(EXERCISE GOAL)
Go through the listing and copy each line that has the string "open" in it.

(SUPPLIED DATA)
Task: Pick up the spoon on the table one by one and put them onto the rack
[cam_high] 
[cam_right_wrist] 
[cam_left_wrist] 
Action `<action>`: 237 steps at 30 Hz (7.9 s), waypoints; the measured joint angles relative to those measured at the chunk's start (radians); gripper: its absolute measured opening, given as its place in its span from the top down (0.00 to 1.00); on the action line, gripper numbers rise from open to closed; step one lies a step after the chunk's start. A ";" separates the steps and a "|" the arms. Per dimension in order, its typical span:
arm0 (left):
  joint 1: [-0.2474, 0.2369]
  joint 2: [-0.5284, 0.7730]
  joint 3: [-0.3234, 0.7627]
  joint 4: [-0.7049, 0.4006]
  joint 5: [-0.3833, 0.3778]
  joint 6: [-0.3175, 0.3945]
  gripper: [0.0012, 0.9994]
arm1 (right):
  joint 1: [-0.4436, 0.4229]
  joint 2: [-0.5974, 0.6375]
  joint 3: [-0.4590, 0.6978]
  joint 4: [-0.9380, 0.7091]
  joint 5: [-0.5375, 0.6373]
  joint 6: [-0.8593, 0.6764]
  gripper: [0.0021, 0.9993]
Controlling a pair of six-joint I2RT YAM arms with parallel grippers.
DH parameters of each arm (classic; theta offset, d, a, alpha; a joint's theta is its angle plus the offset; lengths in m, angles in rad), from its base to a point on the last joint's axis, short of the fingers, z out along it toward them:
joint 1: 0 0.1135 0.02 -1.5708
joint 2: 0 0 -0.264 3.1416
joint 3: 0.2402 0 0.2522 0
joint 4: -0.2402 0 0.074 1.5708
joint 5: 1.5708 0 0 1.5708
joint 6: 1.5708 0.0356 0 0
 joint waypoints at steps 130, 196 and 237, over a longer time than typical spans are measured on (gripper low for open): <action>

(RESPONSE TO THE TASK)
Action `<action>`: 237 steps at 30 Hz (7.9 s), waypoints; the measured joint angles relative to those measured at the chunk's start (radians); gripper: its absolute measured opening, given as its place in its span from the top down (0.00 to 1.00); on the action line, gripper numbers rise from open to closed; step one lies a step after the chunk's start. A ";" separates the steps and a "|" the arms. Per dimension in order, its typical span:
 joint waypoints at steps 130, 196 and 237, over a longer time than typical spans are measured on (gripper low for open): <action>

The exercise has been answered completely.